New Published Research Reveals that Cervical Cancer Mortality Rates May Be Significantly Higher in the United States than Previously Reported

PRINCETON, N.J., Jan. 25, 2017 (GLOBE NEWSWIRE) -- Advaxis, Inc. (NASDAQ:ADXS), a clinical-stage biotechnology company developing cancer immunotherapies, today pointed to research published in the journal Cancer which underscores the need for more access to screenings, improved clinical care and new therapeutic options for all women with cervical cancer.

These important research findings were covered by leading news outlets including The New York Times and CNN, as these data indicate that mortality rates of this deadly form of cancer are significantly higher in the United States than previously reported due to the inclusion of women who have had hysterectomies, highlighting racial and socioeconomic disparities. According to the research, the data revealed a U.S. cervical cancer mortality rate among women without hysterectomies of 10.1 per 100,000 black women and 4.7 per 100,000 white women, up from mortality rates of 5.7 and 3.2, respectively, which were previously reported in research among all women, including those who have had hysterectomies.

The publication of these data coincides with Cervical Health Awareness Month, a national effort designed to promote the need for cervical health education and screenings, which can lead to early detection of cervical cancer when therapies may be most effective.

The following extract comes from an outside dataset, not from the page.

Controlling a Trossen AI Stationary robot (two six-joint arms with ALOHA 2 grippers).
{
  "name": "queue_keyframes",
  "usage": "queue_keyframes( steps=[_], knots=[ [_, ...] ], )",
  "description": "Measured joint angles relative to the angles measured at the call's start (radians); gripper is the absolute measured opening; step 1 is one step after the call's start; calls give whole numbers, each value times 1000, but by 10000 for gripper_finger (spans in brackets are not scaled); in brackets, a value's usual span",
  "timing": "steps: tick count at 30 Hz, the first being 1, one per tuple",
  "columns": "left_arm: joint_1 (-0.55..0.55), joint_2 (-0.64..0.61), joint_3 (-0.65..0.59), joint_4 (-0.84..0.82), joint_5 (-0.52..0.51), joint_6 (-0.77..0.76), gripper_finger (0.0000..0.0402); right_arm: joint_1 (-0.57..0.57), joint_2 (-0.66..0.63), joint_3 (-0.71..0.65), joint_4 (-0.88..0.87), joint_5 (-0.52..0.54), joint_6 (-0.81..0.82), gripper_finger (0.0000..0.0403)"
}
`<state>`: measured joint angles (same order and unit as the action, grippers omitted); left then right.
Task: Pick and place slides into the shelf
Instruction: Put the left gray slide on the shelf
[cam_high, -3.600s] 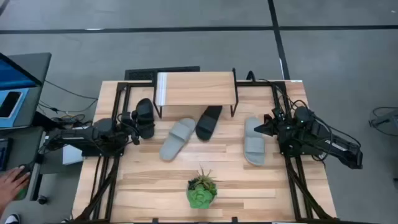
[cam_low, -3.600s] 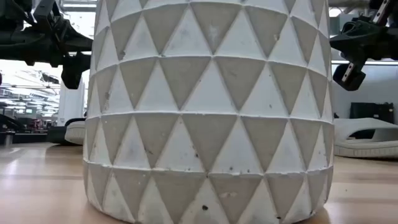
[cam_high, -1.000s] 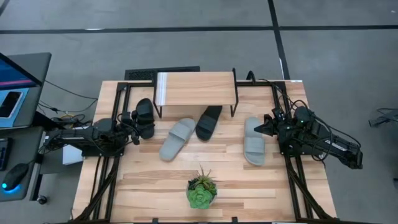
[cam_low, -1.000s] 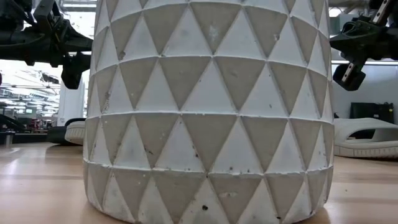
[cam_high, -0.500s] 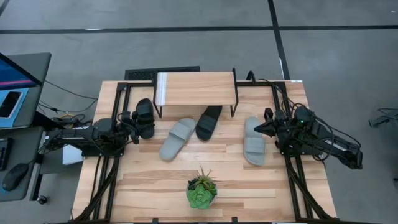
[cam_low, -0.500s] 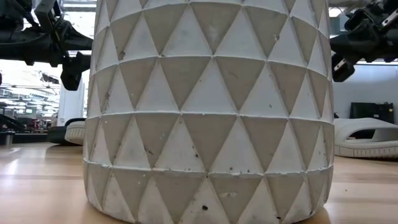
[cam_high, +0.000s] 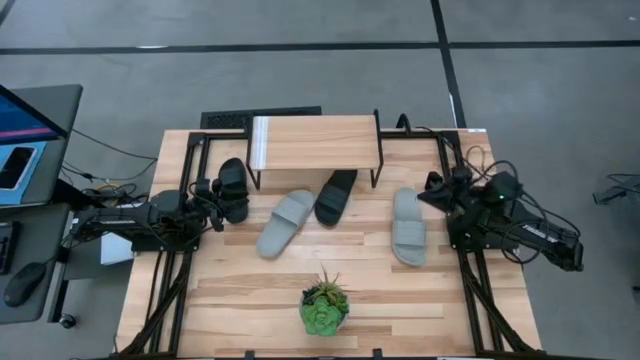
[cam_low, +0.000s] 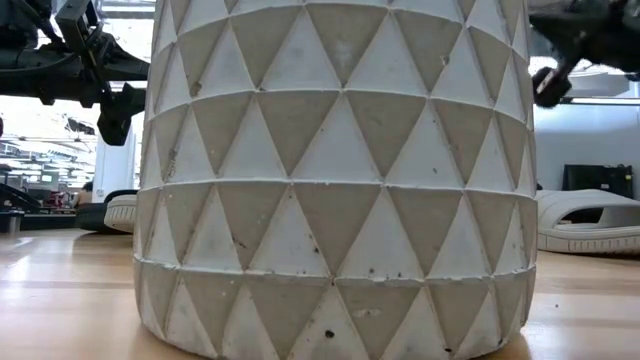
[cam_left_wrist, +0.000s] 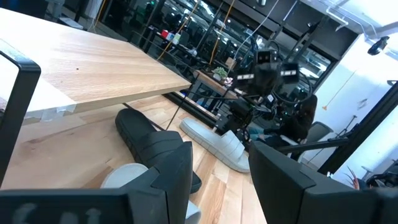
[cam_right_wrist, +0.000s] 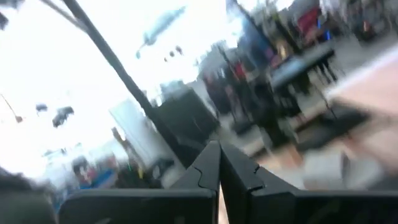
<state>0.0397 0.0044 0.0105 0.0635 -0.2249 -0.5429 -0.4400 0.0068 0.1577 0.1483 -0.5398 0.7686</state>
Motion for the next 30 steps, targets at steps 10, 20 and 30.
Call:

Advaxis is the only biopharmaceutical company sponsoring global, phase 3 clinical research for advance stage cervical cancer. Last year, the company initiated its Phase 3 AIM2CERV (Advaxis IMmunotherapy 2 prevent CERVical recurrence) trial in high-risk, locally advanced cervical cancer (HRLACC). The company also announced positive, top-line data from the GOG-0265 Phase 2 trial that supports pursuing a global phase 3 study in metastatic recurrent cervical cancer.

“This research highlights disparities in outcomes in the cervical cancer community and underscores the need to work together with policy-makers, providers, academic institutions and the biopharmaceutical industry to raise awareness among minority groups about current treatment options and bring new treatment options forward,” said Tamika Felder, Founder of Cervivor. “In doing so, hopefully we can close this gap.”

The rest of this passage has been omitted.